When a plant abnormality occurs or plant condition analysis becomes necessary, an information center can be easily set up in a convenient location, making it easier to maintain and monitor the plant. In addition, you can obtain information to deal with plant abnormalities as soon as possible, and in some cases, you can grasp the situation and take recovery measures before the plant is shut down. The effect of improving safety can be obtained.

[Brief explanation of the drawing]

Figures 1 and 2 are block diagrams of conventional data transmission equipment, Figure 3 is a block diagram of data transmission equipment according to an embodiment of the present invention, and Figure 4 is a block diagram of the wireless transceiver shown in Figure 3. 5 to 8 are block diagrams of data transmission equipment showing other embodiments of the present invention, respectively. 0 1... Central control room, 2... Central processing unit, 3...
Central input/output device, 4... Process input/output device, 5...
・Plant, 7...Data input or output device, 9.
...Station, lO...High speed data way, 11
...Terminal, 12...Wireless transceiver, 13...
・Antenna, 14 ・Wireless terminal. (7317) Agent Patent Attorney Noriyuki Chika (and 1 others)
Figure 2 Figure 3 Figure 4 Figure 5 Figure 6 Figure 7

Claims (1)

[Claims] A high-speed data way that transmits data at high speed, a central processing unit installed in a central monitoring management control room, and processing contents of this central processing unit in the central monitoring management control room.
A central input/output device for output or input, a first station for connecting the central processing unit to the high-speed data way, and a data input device, data output device or plant information for transmitting data to the central processing unit.

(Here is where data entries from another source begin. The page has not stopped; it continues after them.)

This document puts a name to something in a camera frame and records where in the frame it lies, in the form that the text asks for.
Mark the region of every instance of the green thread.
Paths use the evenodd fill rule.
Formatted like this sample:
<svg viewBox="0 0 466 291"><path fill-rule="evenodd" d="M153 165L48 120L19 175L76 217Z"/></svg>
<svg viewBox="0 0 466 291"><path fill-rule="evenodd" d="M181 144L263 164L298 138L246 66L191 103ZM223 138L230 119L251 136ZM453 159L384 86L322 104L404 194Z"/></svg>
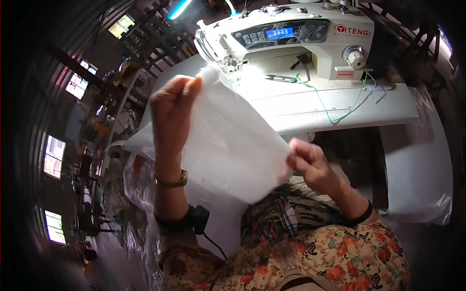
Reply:
<svg viewBox="0 0 466 291"><path fill-rule="evenodd" d="M343 118L347 117L348 115L350 115L350 114L356 109L356 103L358 102L359 97L361 97L361 93L363 92L363 88L366 86L367 76L369 76L369 77L374 81L374 88L372 89L372 91L371 91L371 92L369 93L369 95L367 95L367 96L369 97L372 93L374 93L374 91L375 91L375 89L376 89L376 86L377 86L377 82L376 82L376 80L369 74L369 72L367 72L367 71L364 71L364 72L366 73L366 76L364 77L363 85L361 86L361 89L359 90L359 94L358 94L358 96L357 96L357 98L356 98L356 101L354 101L353 107L351 108L351 110L350 110L347 114L343 115L342 117L333 119L333 120L330 118L329 113L327 112L327 109L325 108L325 105L323 104L322 99L320 98L319 93L317 92L317 89L316 89L314 86L309 85L309 84L304 83L303 81L301 81L301 79L299 78L299 73L296 74L296 84L304 84L304 85L306 85L307 87L313 88L313 89L314 89L315 93L317 94L317 97L319 97L319 101L320 101L320 103L322 104L323 110L325 111L325 114L327 115L327 118L329 119L329 122L333 124L333 123L337 123L337 122L339 122L340 120L342 120Z"/></svg>

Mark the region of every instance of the digital number display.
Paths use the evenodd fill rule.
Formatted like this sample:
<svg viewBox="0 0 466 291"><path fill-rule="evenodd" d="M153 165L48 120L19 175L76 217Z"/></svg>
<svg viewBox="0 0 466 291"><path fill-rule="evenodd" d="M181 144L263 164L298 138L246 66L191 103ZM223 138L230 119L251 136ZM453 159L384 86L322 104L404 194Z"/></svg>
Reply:
<svg viewBox="0 0 466 291"><path fill-rule="evenodd" d="M267 38L270 40L280 39L280 38L285 38L285 37L292 37L295 35L293 33L292 27L266 30L265 33L267 34Z"/></svg>

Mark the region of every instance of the black wristband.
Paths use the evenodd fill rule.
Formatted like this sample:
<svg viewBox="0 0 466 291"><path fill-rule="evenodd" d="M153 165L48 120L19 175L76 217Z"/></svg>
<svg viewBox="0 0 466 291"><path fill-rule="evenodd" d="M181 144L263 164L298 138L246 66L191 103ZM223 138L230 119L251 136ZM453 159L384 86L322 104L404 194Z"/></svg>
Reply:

A data transmission facility comprising a terminal equipped with any one or any combination of process input/output devices for inputting and outputting, and a second station for connecting this terminal to the high speed data way,
A data transmission facility characterized in that the terminal and the station are provided with a wireless transmitter/receiver, the terminal and the station are connected without a cable, and data is exchanged between the terminal and a central processing unit.